Records from a dataset:
════════
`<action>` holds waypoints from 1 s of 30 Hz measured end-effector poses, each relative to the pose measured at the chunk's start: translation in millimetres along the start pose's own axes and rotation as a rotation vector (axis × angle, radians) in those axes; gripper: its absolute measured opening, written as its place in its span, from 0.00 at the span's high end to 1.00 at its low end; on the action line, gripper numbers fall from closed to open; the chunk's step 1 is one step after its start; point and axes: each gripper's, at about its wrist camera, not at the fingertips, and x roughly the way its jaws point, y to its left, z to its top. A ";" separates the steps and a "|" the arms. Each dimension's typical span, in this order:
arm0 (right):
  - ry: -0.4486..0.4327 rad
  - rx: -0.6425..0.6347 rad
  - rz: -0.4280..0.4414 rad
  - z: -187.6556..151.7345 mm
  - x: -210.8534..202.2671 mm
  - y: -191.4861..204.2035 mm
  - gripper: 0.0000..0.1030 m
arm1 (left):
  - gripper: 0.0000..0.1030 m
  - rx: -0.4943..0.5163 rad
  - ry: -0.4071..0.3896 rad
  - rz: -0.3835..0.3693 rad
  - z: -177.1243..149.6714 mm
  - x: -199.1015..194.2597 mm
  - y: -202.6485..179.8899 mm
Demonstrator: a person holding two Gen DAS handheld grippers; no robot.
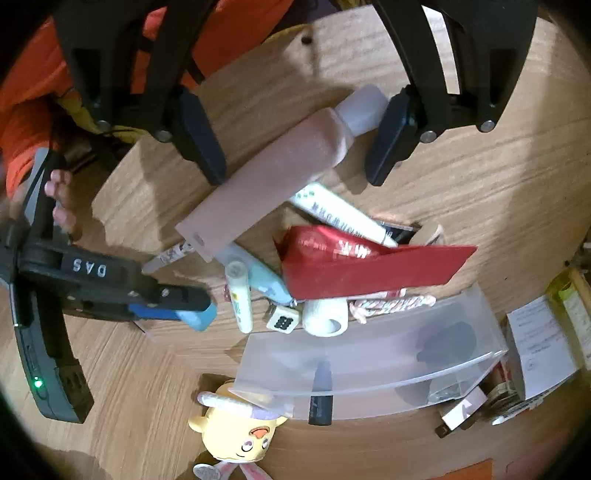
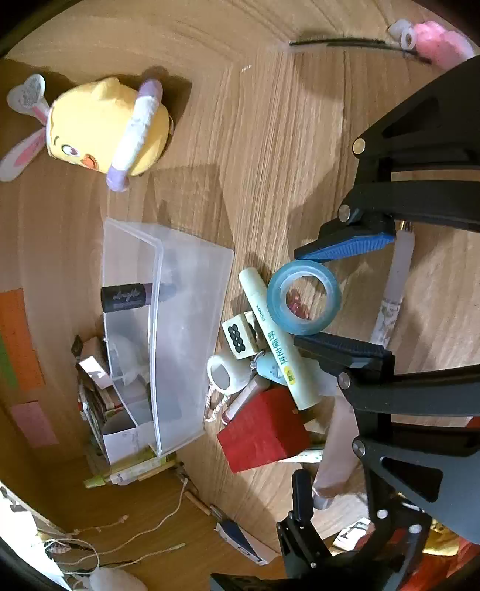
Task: Organize objects
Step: 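Carry both items over the bin and release them inside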
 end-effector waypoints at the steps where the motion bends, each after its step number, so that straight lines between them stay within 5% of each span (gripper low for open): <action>1: -0.003 -0.001 0.000 -0.6 -1.9 -0.2 0.66 | 0.34 0.003 -0.004 0.004 -3.0 -1.5 -0.7; 7: -0.016 -0.004 0.007 -6.4 -10.5 2.5 0.66 | 0.58 0.039 -0.028 0.032 -13.1 -7.8 -4.4; 11: -0.016 0.001 0.010 -9.7 -11.3 4.4 0.66 | 0.85 0.041 -0.036 0.017 -15.8 -11.1 -4.6; 17: -0.032 0.015 0.018 -10.9 -16.8 5.7 0.66 | 0.96 0.057 -0.079 0.030 -13.4 -20.7 -12.3; 30: -0.124 0.014 0.039 13.8 -35.5 14.1 0.66 | 0.96 -0.012 -0.219 0.033 27.9 -46.1 2.1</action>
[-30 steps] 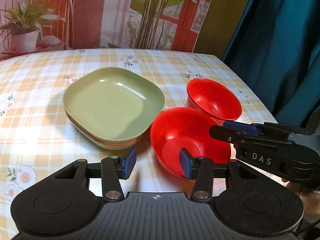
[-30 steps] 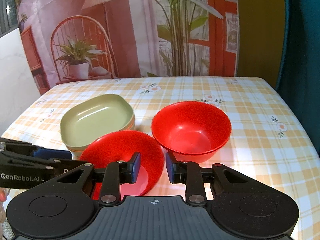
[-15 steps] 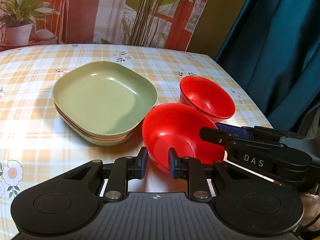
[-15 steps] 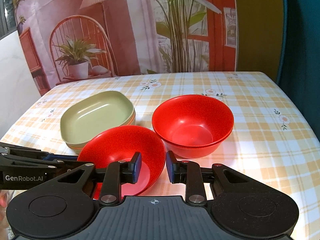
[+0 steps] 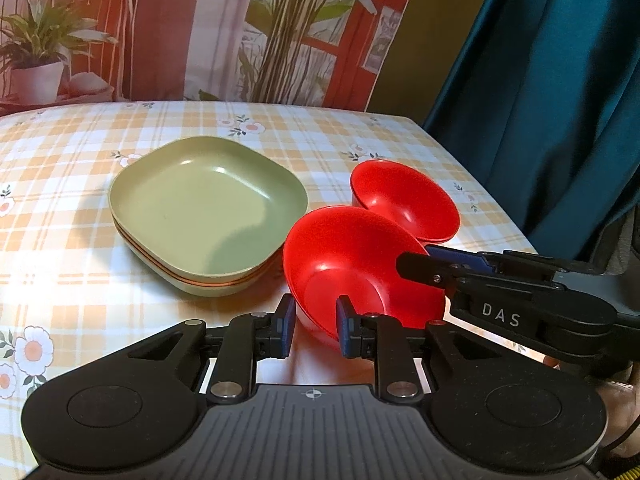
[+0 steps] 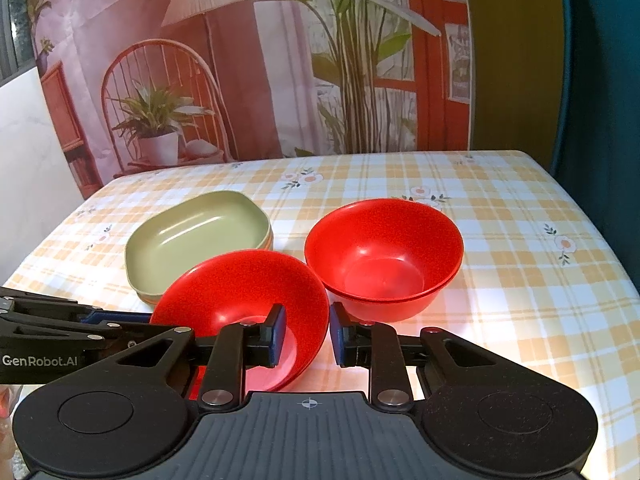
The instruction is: Organize plates and bowls
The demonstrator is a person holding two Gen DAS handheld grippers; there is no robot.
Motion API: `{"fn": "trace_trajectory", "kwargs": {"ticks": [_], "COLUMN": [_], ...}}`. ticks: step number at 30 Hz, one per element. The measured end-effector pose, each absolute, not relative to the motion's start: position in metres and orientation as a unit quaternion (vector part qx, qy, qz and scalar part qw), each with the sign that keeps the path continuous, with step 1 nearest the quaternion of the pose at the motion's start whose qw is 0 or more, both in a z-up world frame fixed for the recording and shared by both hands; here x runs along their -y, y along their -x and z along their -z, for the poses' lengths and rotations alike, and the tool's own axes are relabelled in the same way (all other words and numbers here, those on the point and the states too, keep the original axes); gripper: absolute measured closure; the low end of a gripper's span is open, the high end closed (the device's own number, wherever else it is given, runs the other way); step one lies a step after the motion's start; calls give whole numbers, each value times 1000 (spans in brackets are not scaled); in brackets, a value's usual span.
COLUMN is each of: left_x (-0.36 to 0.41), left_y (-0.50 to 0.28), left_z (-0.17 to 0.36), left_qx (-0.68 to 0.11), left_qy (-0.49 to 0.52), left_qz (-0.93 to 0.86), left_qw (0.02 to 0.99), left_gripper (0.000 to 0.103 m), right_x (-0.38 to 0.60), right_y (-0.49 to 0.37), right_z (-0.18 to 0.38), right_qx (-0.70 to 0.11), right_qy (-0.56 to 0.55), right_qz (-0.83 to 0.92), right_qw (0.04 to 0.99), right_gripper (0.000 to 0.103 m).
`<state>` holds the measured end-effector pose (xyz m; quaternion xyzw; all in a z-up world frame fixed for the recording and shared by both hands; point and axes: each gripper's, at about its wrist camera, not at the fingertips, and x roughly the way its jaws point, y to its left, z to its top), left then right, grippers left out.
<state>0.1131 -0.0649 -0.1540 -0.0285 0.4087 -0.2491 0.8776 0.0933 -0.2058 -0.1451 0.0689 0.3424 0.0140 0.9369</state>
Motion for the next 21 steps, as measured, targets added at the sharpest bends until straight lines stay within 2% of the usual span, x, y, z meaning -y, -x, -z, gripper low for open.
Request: {"fn": "trace_trajectory", "kwargs": {"ticks": [21], "left_x": [58], "left_y": [-101], "left_z": [127], "left_qx": [-371], "left_qy": [30], "left_qz": [240], "left_qw": [897], "left_gripper": [80], "right_x": [204], "right_y": [-85], "right_z": [122], "right_qx": [-300], "right_qy": [-78], "right_qz": [-38], "right_qw": [950], "right_gripper": [80]}}
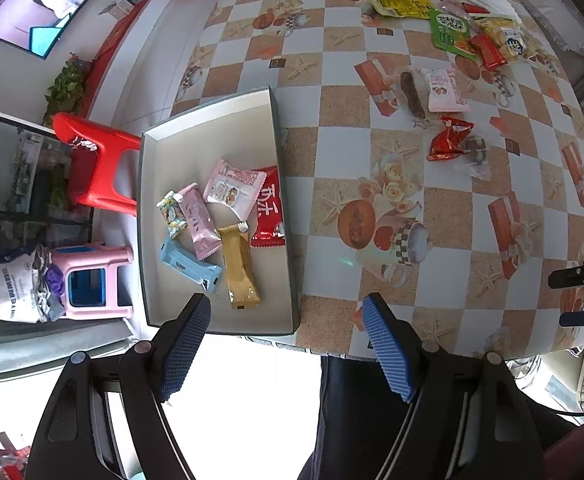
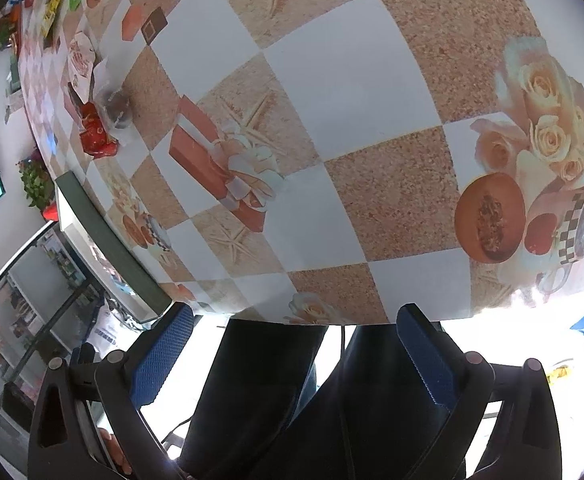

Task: Organize snacks
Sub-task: 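Withdraw both tools from the tray toward the snacks on the table, then grasp the brown jerky stick with the left tool while the right tool grasps the Crispy Cranberry packet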

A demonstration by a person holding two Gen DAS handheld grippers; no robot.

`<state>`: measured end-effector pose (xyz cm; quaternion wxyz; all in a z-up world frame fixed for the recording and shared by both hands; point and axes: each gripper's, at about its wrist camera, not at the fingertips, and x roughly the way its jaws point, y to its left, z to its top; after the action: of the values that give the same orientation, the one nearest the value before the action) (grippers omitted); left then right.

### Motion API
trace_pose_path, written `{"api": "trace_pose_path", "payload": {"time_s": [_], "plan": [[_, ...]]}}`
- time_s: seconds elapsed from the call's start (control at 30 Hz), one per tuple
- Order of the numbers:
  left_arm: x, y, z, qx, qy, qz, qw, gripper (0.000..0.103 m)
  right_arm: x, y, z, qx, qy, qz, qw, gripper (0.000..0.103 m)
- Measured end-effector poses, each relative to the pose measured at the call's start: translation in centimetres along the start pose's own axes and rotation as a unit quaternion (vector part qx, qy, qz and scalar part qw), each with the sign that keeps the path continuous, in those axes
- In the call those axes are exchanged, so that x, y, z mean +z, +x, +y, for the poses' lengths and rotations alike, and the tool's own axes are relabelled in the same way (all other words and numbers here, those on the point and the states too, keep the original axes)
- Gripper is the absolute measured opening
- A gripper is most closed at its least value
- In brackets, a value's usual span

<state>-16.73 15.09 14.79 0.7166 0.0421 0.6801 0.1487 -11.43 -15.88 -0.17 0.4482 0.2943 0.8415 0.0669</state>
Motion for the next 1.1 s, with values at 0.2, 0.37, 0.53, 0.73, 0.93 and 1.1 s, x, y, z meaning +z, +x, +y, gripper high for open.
{"api": "trace_pose_path", "payload": {"time_s": [0.2,0.37,0.53,0.73,0.93,1.1], "plan": [[1.1,-0.5,-0.4,-0.013,0.01,-0.006,0.9998,0.081,-0.1,-0.5,-1.6,0.008,0.022,-0.011,1.0,0.102],[3.4,-0.9,-2.1,-0.038,0.042,-0.011,0.9983,0.081,-0.2,-0.3,-2.9,0.014,0.045,-0.014,0.999,0.102],[6.1,-0.5,-4.0,-0.061,0.072,-0.009,0.9955,0.081,-0.2,-0.6,-3.4,0.011,0.061,-0.026,0.998,0.102],[10.6,2.3,-4.9,-0.076,0.067,0.012,0.9948,0.081,-0.6,-0.2,-3.4,-0.01,0.063,-0.033,0.997,0.102],[15.6,6.5,-4.9,-0.106,0.027,0.041,0.9932,0.081,-2.0,0.3,-2.6,-0.062,0.034,-0.041,0.997,0.102],[19.0,10.1,-7.2,-0.106,0.04,0.045,0.9925,0.081,-3.2,0.9,-3.1,-0.091,0.043,-0.042,0.994,0.102]]}}
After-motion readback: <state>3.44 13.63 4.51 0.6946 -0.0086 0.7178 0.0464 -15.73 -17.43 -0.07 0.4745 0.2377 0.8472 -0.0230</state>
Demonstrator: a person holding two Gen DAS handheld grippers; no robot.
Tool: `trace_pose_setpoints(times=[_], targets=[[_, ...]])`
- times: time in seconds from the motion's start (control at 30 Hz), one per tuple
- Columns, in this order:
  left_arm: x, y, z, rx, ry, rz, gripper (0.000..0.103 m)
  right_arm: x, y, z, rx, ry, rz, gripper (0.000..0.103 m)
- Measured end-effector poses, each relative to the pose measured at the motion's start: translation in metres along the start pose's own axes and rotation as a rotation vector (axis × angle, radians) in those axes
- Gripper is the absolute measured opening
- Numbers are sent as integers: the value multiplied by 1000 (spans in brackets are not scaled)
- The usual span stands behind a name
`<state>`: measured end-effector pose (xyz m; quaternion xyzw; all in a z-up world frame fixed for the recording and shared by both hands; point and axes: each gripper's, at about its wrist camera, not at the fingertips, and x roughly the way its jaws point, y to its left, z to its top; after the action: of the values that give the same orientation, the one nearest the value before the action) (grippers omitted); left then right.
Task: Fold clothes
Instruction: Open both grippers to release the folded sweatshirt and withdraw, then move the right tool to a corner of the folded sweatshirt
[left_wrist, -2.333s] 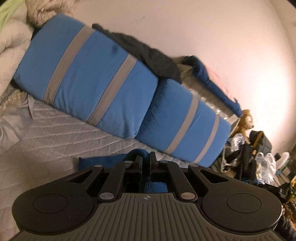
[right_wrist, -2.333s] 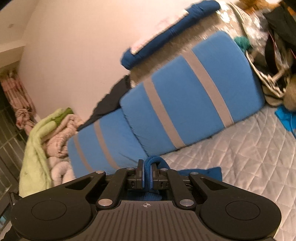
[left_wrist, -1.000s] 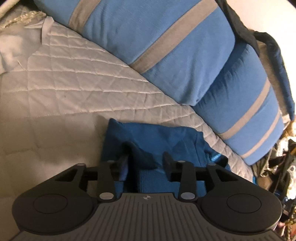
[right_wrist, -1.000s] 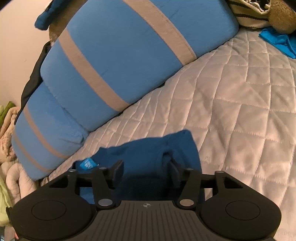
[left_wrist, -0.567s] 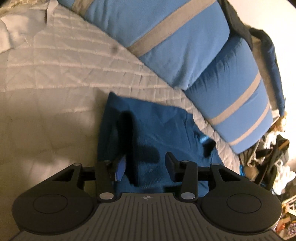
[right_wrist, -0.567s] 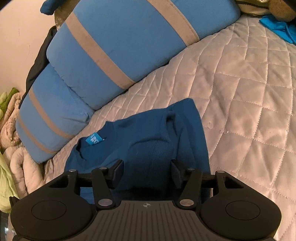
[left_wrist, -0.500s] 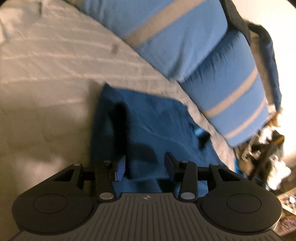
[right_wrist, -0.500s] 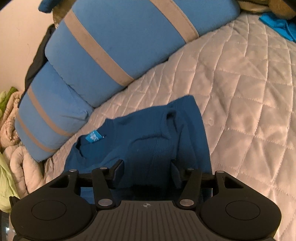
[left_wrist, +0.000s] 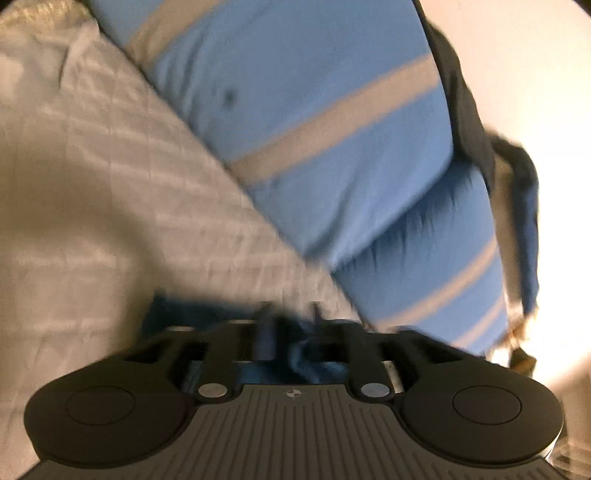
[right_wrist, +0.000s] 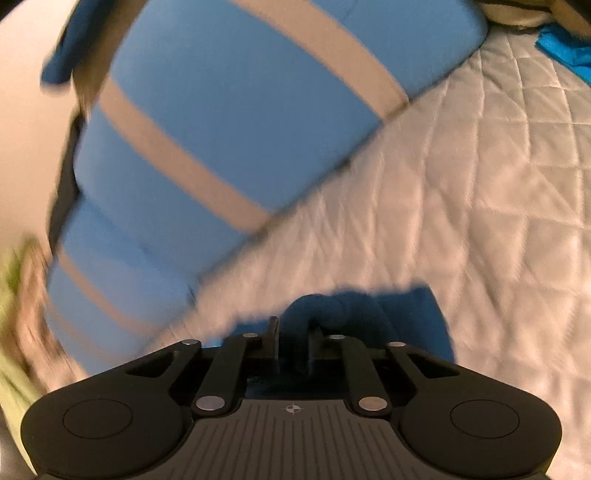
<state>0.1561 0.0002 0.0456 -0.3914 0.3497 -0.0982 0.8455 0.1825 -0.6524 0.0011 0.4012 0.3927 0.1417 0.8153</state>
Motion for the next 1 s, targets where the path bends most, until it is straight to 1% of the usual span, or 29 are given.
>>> trace_pose_setpoints(times=[0.03,0.07,0.1,0.13,0.2,0.27,0.3,0.37,0.43,0.53,0.6,0.67,0.77,0.87,0.93,1.0], targets=[[-2,-5,-2,28,-14,32,64,-1,4,1,-20,-39,-14,74],[-4,-10,-5,58,-24,61,64,-5,9,0,-62,-73,-40,98],[-6,-16,-9,110,-24,89,64,-8,15,-1,-104,-108,-66,101],[-8,-22,-14,167,-21,117,64,-11,20,-3,-147,-124,-82,103],[-15,-35,-29,296,-30,195,64,-17,30,-10,-230,-129,-121,103],[-24,-45,-44,406,-39,255,64,-24,40,-20,-321,-142,-185,103],[-30,-49,-52,455,-42,273,64,-27,44,-26,-368,-146,-214,103],[-38,-54,-69,517,-45,300,64,-34,52,-39,-472,-145,-277,103],[-50,-55,-82,548,-41,330,64,-41,53,-52,-554,-134,-332,103],[-68,-54,-101,624,-32,353,64,-52,53,-71,-668,-116,-401,103],[-79,-52,-112,657,-18,366,64,-62,45,-81,-697,-101,-415,103],[-88,-52,-121,669,5,377,64,-71,38,-91,-713,-90,-430,103],[-104,-53,-132,684,24,392,64,-81,27,-105,-696,-82,-450,103],[-127,-57,-142,704,21,398,64,-86,17,-116,-668,-75,-460,103],[-142,-58,-146,697,23,388,64,-89,11,-123,-640,-78,-454,103],[-157,-54,-153,652,18,381,65,-89,7,-127,-607,-80,-441,103]])
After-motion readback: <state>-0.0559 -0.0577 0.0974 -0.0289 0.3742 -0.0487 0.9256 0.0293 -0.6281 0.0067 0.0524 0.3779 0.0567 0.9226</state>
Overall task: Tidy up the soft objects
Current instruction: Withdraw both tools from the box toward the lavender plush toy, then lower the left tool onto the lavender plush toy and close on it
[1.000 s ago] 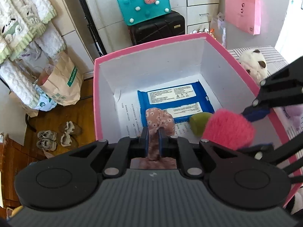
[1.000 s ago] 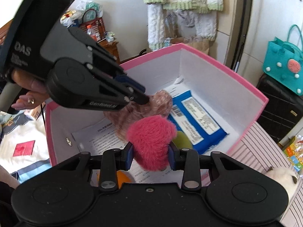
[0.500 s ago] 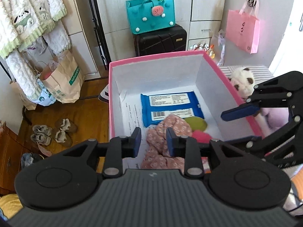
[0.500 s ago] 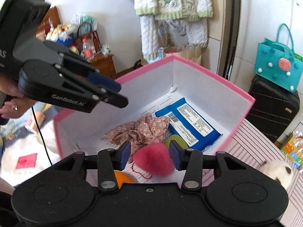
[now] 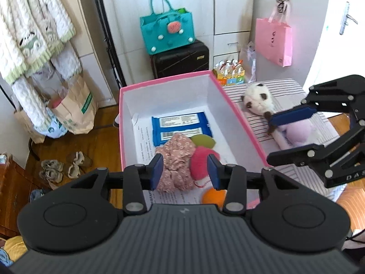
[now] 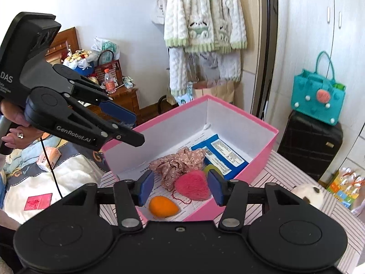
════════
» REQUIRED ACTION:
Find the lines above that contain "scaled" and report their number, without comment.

» REPLY:
2